This time, Dennis, who had spent most of the day on a mountainside across the river, spotted a bull on our side of the river that was coming toward the sound of Alvin’s call. Alvin and I got up on the roof to see if we could spot the bull. Dennis, who could see the moose as he moved in and out of the timber, kept in touch with Alvin by radio and told him where the moose was traveling.
After about 30 minutes, Alvin told me that we needed to intercept the moose at the North Brook River, which runs into Salmon Brook. We hiked quickly through the muskeg, brush and timber. Reaching the river, we looked in the direction where Alvin expected the moose to show himself. What we did not know was that the moose had come out of the timber to our right and was looking to cross the river. Dennis could see the moose from where he was perched on top of the mountain and was frantically calling Alvin on the radio. However, Alvin had turned his radio off, fearing that any radio noise would spook the moose. Once again we were out of luck.

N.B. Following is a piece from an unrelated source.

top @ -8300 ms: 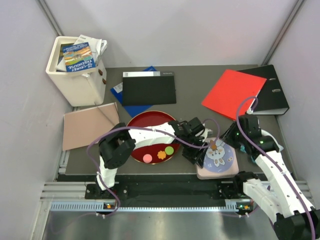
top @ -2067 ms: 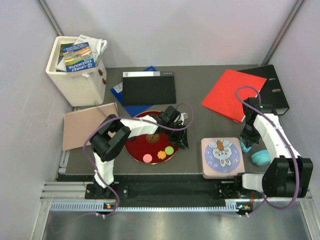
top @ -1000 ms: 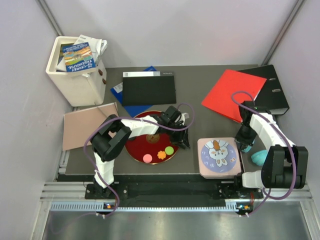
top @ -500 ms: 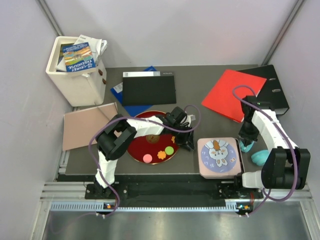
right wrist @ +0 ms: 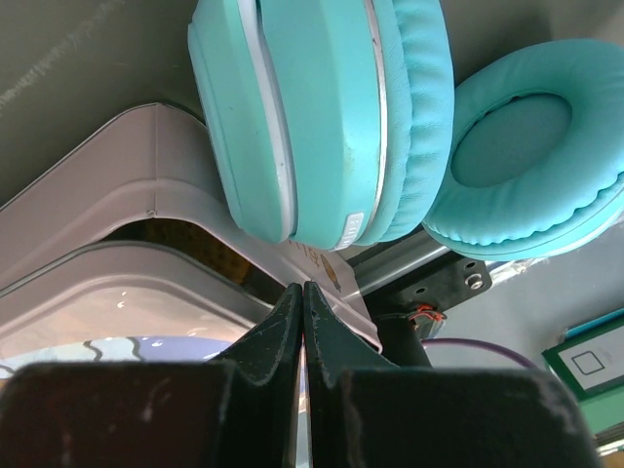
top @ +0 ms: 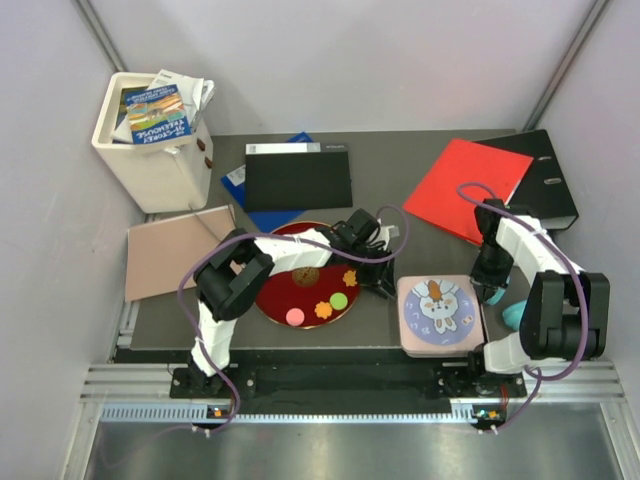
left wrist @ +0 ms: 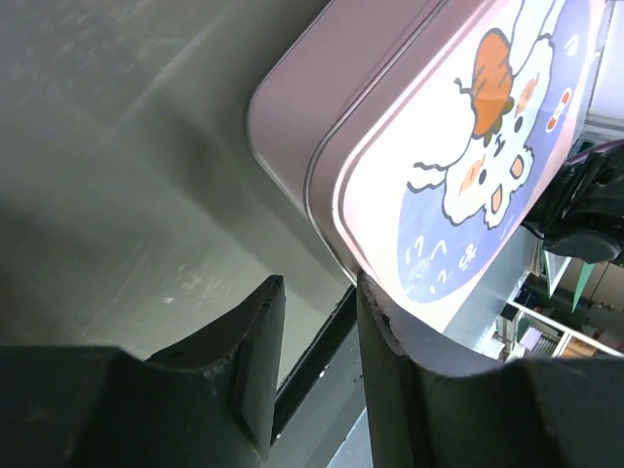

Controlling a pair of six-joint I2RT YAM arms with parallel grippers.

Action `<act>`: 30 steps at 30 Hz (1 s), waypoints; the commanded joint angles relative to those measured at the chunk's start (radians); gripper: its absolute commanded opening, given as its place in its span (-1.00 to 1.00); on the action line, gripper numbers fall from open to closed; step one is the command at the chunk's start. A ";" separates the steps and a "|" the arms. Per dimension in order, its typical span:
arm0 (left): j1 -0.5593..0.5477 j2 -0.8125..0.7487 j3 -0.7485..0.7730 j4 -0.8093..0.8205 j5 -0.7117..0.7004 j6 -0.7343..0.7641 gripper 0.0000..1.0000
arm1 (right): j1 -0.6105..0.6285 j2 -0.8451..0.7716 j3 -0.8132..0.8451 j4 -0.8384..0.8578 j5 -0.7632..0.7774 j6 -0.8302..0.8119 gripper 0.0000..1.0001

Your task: Pack the cookies

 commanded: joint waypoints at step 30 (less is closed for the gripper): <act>-0.040 0.084 0.176 -0.046 0.009 0.005 -0.19 | 0.021 0.044 -0.077 0.353 -0.498 0.150 -1.00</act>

Saturday was the last day of hunting. The sky was overcast with intermittent rain. However, there was very little wind. Alvin and I started the day in the Argo. We stopped about halfway up a mountain and Alvin did some cow calling. No moose. After a while we changed location and Alvin, who is an excellent caller, repeatedly tried to call in a moose. We saw nothing all morning.
Around 12:30 p.m. we went back to the lodge, got something to eat and made a plan. Time was clearly running out for me to get a moose. We decided to cross the river and set up on the edge of the huge marsh that was visible from the lodge. The weather had changed, and it was the warmest it had been since my arrival. This brought out the bugs, which were awful. I tied a bandanna around the lower half of my face, wore sunglasses and pulled my jacket’s hood over my head. Even after spraying my exposed flesh with bug repellent I was frequently bit and stung. Alvin called all afternoon without success.
Sometime after 6 p.m. we decided to call it a day. The light was fading, and official sunset was 6:53 p.m. We crossed the river and made the short walk to the lodge where I made a brief satellite telephone call. Just as I hung up, Dennis told me there was a bull moose walking in the marsh across the river where Alvin and I had spent the afternoon. I grabbed my .50 B&M and binocular and walked out onto the veranda.
It was nearly dark. I could see the bull through my binocular. I estimated the distance to be about 300 yards. Alvin started cow calling in an attempt to hold the moose’s attention. It worked. I was shooting a 350-grain bullet. I knew the ballistics out to 200 yards, but had not contemplated a longer shot with such a large-caliber, heavy bullet. I held nearly two feet high and fired. It was a clear miss. It was getting darker by the second. I chambered another round and again shouldered my .50 B&M. As I looked through my Leupold, I held about 18 inches high and aimed at the body toward the front. I knew this would be my last chance to take a moose on this hunt.
I slowly squeezed the trigger and sent the bullet on its way. The bull collapsed. I quickly chambered another round and put the crosshairs on the motionless moose. Dennis and Joe, who were watching the moose through their binoculars, told me the moose had not moved since hitting the ground. Alvin agreed. I held on the downed bull for what seemed an eternity. Finally, I lowered my rifle and unloaded it.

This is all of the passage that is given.